▶ _Problem_
All lines of the records below that contain the word "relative" must be listed.
*** Block opens ***
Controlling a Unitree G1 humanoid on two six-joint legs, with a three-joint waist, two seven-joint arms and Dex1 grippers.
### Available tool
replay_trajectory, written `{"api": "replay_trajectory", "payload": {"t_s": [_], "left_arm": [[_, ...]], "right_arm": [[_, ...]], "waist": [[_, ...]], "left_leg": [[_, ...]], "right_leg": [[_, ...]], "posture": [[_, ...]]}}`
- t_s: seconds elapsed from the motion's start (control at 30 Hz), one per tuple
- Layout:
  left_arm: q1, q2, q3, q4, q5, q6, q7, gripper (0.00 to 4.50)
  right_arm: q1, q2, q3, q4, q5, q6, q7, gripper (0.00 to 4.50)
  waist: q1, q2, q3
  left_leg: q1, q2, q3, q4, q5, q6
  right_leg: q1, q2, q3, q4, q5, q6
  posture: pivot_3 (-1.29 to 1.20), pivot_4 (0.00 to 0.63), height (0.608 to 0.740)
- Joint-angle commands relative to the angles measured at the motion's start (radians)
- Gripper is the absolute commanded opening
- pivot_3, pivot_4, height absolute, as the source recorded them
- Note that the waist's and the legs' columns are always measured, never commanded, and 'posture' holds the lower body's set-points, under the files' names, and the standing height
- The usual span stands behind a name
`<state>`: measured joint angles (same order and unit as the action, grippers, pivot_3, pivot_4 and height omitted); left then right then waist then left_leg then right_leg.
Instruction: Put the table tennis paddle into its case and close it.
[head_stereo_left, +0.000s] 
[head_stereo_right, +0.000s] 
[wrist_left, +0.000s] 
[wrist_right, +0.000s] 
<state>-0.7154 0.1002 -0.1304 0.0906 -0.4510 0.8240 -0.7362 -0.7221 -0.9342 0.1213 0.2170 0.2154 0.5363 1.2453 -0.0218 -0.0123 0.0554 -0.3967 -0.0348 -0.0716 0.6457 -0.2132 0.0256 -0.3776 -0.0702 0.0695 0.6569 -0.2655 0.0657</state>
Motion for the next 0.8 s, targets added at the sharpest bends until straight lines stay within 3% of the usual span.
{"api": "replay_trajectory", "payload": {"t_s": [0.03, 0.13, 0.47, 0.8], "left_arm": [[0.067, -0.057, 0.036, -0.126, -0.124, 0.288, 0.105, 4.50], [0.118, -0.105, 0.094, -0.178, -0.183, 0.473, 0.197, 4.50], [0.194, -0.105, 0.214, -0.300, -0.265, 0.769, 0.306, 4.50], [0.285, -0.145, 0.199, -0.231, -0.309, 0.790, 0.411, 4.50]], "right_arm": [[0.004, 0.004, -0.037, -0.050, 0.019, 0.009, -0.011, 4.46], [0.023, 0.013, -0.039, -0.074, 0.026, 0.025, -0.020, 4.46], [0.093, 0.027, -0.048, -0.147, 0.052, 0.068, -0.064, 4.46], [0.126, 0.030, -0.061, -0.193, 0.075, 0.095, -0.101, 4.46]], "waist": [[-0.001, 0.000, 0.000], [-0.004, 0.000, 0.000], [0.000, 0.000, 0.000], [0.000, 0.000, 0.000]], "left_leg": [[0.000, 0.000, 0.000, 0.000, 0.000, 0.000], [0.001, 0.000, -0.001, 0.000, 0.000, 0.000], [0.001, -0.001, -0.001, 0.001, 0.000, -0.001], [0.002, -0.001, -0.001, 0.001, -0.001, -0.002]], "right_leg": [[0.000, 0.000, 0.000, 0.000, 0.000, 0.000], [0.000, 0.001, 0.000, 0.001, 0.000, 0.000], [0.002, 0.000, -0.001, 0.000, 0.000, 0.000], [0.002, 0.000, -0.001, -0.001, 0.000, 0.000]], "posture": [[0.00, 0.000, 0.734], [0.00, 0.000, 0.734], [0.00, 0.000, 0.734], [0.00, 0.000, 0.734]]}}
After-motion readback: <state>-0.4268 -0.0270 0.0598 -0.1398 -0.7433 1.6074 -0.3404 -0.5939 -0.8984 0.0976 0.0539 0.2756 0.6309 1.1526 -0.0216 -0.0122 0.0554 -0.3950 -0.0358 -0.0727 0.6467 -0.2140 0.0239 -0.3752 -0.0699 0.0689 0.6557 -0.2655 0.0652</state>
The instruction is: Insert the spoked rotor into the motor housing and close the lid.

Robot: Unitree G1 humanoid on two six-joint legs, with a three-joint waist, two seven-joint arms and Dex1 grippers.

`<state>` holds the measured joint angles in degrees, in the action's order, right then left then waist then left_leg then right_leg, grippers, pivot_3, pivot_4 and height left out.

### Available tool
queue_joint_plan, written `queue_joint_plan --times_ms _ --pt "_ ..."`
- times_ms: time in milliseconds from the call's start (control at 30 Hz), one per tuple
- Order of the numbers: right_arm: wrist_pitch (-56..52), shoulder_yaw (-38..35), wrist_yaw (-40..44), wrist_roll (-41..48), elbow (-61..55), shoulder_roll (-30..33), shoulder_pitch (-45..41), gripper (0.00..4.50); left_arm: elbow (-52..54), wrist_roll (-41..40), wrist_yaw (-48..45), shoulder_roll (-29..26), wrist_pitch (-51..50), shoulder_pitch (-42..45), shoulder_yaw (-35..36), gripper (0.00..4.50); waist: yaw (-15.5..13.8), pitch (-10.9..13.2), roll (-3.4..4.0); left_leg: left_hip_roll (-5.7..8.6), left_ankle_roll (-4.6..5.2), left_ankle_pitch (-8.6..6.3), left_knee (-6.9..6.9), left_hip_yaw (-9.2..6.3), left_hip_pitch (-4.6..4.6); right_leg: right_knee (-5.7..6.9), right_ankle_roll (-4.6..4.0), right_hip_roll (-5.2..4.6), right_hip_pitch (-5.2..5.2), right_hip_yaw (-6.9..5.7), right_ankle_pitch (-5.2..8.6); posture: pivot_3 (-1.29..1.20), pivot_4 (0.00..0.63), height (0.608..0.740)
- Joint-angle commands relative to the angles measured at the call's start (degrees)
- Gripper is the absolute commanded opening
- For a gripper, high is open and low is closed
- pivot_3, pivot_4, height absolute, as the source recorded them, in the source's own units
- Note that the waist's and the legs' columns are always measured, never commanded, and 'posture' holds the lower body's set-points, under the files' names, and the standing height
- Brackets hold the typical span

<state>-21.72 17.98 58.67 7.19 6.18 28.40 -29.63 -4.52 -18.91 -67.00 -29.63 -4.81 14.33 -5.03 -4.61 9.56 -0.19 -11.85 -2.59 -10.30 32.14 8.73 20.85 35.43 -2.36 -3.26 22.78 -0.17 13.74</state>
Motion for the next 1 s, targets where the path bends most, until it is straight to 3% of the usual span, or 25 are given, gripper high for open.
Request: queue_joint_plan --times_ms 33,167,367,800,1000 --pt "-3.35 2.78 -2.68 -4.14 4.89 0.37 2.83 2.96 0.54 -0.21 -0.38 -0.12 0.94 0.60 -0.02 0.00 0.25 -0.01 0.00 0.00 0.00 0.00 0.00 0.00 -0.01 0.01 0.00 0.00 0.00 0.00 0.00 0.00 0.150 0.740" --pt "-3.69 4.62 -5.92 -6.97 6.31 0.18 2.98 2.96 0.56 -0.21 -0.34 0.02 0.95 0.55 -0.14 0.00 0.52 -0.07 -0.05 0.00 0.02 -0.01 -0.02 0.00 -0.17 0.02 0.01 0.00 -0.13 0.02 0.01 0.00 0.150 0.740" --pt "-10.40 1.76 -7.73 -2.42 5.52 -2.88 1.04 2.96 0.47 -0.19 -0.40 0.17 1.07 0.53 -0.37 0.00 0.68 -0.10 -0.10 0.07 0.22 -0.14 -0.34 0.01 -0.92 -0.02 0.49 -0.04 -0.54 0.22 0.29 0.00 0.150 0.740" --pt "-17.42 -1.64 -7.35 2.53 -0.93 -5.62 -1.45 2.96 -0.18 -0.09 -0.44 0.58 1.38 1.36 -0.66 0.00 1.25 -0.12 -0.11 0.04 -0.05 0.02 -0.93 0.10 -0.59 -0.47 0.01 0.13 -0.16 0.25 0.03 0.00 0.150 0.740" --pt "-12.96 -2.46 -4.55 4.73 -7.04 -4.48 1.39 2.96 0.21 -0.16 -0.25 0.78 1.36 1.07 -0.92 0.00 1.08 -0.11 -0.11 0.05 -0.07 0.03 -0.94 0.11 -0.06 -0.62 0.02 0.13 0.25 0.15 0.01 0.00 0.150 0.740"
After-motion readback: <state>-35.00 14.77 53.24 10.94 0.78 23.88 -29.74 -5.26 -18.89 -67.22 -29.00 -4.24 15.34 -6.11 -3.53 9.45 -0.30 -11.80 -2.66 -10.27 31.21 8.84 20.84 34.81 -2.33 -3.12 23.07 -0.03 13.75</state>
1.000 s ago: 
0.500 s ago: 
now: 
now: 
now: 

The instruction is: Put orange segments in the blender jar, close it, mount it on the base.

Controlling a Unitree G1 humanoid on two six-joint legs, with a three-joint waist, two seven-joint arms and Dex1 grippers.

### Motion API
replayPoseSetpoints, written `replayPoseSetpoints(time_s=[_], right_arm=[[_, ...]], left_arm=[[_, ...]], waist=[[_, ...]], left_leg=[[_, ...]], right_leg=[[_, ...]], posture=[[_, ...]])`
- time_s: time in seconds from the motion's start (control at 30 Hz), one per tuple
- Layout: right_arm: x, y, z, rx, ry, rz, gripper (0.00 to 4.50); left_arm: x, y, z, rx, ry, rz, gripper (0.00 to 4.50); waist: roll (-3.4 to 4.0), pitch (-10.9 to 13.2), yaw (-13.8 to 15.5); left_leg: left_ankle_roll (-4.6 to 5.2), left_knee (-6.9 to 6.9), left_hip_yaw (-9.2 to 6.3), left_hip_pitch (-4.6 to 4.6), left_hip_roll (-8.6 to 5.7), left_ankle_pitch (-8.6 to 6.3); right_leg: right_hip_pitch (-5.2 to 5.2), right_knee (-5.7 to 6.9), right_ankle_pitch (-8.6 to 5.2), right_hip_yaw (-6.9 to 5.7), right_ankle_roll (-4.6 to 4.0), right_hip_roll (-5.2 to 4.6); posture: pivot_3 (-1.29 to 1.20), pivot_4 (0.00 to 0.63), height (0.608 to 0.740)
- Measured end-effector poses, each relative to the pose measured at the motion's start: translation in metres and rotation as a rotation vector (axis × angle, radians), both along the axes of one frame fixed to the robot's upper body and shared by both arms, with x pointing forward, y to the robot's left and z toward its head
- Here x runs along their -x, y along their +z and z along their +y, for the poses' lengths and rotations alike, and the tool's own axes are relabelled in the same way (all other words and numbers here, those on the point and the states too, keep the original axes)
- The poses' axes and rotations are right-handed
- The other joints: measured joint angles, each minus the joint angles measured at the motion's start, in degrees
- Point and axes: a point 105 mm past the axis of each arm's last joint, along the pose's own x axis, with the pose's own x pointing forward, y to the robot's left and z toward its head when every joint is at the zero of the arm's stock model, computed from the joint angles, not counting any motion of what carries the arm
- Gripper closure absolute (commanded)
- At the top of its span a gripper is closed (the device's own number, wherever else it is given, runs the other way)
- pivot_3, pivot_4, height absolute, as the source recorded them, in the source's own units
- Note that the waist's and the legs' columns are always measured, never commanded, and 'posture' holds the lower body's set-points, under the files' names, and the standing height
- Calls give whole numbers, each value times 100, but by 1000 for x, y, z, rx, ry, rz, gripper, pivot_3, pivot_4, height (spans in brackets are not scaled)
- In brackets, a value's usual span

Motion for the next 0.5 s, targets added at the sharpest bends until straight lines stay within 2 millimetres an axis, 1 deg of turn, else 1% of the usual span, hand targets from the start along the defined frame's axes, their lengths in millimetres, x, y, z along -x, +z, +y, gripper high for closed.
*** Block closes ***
▶ _Answer space_
- Joint-angle commands relative to the angles measured at the motion's start (radians)
- Joint-angle commands relative to the angles measured at the call's start (degrees)
- Measured end-effector poses, each relative to the pose measured at the motion's start: translation in metres and rotation as a rotation vector (axis × angle, radians), both along the axes of one frame fixed to the robot's upper body and shared by both arms, with x pointing forward, y to the robot's left and z toward its head

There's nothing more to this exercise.